Carnegie Mellon University
October 22, 2014

Gordon and Betty Moore Foundation Awards Data Science Grant to Carnegie Mellon Researcher

By Byron Spice

The Gordon and Betty Moore Foundation has announced the selection of Carl Kingsford, associate professor in Carnegie Mellon University’s Lane Center for Computational Biology, as one of 14 recipients Carl Kingsfordof its Moore Investigators in Data-Driven Discovery awards.

The five-year, $1.5 million grant will support Kingsford’s efforts to develop efficient new methods for searching the massive amounts of DNA and RNA sequencing data now available worldwide. Many insights into the most basic and important processes of life are awaiting discovery within that data. The databases are of such scale, however, that existing search methods are inadequate to fully explore them. For instance, the National Institutes of Health alone archive more than 2 quadrillion bases of sequence.

The latest Data-Driven Discovery Awards, totaling $21 million over five years, are unrestricted awards that will enable Kingsford and his fellow recipients to make a profound impact on scientific research by unlocking new types of knowledge and advancing new data science methods across a wide spectrum of disciplines.

The awards are part of a five-year, $60 million Data-Driven Discovery Initiative within the Gordon and Betty Moore Foundation’s Science Program. The initiative — one of the largest privately funded data scientist programs of its kind — is committed to enabling new types of scientific breakthroughs by supporting interdisciplinary, data-driven researchers.

“Science is generating data at unprecedented volume, variety and velocity, but many areas of science don’t reward the kind of expertise needed to capitalize on this explosion of information,” said Chris Mentzel, program director of the Data-Driven Discovery Initiative. “We are proud to recognize these outstanding scientists, and we hope these awards will help cultivate a new type of researcher and accelerate the use of interdisciplinary, data-driven science in academia.”

Kingsford directs a computational biology group that works on understanding protein interactions, gene expression, chromatic structure and viral evolution. His team collaborates across disciplines to create efficient computational methods that can deal with diverse and high-throughput datasets.
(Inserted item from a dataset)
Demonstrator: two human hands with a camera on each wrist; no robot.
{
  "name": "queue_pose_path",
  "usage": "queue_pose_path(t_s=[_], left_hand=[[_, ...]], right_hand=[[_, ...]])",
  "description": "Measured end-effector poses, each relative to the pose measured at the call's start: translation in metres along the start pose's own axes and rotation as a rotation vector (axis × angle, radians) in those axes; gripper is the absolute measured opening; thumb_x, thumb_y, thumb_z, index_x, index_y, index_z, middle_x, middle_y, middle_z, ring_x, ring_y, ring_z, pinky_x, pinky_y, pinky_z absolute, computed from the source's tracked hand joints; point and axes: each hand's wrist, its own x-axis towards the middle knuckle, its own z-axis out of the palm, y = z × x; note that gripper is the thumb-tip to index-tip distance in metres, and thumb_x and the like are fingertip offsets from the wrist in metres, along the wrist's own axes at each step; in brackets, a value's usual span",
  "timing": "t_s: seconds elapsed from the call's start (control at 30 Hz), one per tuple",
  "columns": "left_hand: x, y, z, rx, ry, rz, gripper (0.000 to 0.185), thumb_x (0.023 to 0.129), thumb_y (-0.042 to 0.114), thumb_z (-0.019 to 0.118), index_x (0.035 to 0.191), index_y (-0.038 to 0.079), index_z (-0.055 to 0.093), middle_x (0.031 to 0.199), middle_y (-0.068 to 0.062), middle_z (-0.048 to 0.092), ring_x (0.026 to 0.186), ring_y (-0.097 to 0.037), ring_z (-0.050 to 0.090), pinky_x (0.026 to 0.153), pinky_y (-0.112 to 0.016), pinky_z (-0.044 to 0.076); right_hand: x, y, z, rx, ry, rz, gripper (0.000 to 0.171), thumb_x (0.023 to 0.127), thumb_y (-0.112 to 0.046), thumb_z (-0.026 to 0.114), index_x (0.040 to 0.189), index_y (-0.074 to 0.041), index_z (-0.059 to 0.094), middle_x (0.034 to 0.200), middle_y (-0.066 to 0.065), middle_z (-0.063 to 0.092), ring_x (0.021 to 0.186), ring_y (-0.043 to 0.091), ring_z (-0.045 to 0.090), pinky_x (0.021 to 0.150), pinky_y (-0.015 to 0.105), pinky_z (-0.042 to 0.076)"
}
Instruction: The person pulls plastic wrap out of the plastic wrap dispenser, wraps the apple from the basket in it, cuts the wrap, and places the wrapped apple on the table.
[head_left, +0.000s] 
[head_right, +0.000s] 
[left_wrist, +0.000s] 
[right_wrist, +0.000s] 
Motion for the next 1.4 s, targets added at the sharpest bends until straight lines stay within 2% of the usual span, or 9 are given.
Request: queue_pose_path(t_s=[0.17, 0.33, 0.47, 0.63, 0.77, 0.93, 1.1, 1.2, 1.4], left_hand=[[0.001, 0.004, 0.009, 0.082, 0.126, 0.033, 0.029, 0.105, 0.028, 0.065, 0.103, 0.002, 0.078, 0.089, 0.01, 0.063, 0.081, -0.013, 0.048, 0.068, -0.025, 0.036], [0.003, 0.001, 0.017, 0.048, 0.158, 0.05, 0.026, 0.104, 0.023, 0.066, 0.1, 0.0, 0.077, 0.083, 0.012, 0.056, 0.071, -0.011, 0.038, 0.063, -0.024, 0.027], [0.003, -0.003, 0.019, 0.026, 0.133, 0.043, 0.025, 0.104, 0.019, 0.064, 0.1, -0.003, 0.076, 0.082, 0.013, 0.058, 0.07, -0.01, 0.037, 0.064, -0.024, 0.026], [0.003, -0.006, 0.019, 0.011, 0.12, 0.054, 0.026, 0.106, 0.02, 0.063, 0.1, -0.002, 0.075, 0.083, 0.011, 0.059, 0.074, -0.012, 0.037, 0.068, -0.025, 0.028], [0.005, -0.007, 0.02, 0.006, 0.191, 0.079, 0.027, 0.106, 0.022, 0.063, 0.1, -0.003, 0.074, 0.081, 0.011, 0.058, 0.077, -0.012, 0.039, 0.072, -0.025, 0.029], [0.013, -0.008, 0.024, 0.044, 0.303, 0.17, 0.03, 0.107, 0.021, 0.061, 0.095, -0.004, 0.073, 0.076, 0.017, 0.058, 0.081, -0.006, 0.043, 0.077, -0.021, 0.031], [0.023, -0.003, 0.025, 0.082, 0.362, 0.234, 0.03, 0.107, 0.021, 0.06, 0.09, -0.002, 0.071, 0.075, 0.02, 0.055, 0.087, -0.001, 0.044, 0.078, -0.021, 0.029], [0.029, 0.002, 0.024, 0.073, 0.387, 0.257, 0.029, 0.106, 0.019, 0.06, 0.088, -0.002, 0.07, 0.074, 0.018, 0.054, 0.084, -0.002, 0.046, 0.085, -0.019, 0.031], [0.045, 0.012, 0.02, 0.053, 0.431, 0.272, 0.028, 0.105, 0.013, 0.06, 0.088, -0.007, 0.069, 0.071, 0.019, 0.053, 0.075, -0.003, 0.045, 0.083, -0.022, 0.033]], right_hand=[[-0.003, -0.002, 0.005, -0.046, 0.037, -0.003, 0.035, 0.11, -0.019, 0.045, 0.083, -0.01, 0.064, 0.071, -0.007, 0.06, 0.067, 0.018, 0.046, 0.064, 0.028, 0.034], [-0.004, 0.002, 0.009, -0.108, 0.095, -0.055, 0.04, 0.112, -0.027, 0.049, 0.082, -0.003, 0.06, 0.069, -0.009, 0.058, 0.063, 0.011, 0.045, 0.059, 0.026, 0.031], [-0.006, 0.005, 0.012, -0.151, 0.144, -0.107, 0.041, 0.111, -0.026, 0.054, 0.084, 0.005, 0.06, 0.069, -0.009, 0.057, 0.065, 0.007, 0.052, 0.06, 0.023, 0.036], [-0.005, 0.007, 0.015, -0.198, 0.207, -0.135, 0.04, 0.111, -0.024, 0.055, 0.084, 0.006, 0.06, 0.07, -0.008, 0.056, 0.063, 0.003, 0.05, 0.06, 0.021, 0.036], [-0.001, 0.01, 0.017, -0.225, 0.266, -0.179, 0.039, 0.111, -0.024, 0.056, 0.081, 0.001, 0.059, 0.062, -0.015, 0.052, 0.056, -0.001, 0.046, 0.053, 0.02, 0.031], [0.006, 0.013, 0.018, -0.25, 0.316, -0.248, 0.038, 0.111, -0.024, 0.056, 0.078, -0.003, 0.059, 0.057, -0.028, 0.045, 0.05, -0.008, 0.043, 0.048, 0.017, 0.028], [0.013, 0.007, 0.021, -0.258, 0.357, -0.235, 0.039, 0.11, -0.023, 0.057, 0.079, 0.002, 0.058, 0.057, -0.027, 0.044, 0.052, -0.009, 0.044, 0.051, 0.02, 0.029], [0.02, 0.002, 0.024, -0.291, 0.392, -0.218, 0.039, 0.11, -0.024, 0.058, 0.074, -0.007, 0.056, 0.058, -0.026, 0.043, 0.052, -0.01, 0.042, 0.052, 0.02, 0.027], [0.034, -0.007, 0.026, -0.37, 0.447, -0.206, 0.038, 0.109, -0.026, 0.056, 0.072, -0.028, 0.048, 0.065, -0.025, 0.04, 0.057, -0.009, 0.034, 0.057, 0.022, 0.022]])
Earlier this year, he and a collaborator at the University of Maryland announced Sailfish, a new computational method that dramatically speeds up estimates of gene activity from RNA sequencing (RNA-seq) data. With this method, estimates of gene expression that previously took many hours can be completed in a few minutes, with accuracy that equals or exceeds previous methods.

“To me, Carl's work represents an outstanding example of the best approach to computational biology: careful framing of a biological problem followed by rigorous development and application of appropriate computer science methods,” said Robert F. Murphy, director of the Lane Center for Computational Biology. “As the volume and complexity of biomedical data increases exponentially, his scalable approaches and commitment to open source software will be critical to enabling new and clinically important discoveries.”

Kingsford is the recipient of an Alfred P. Sloan Research Fellowship in computational and evolutionary molecular biology and a National Science Foundation CAREER Award. He earned a Ph.D. in computer science from Princeton University and also trained at Duke University.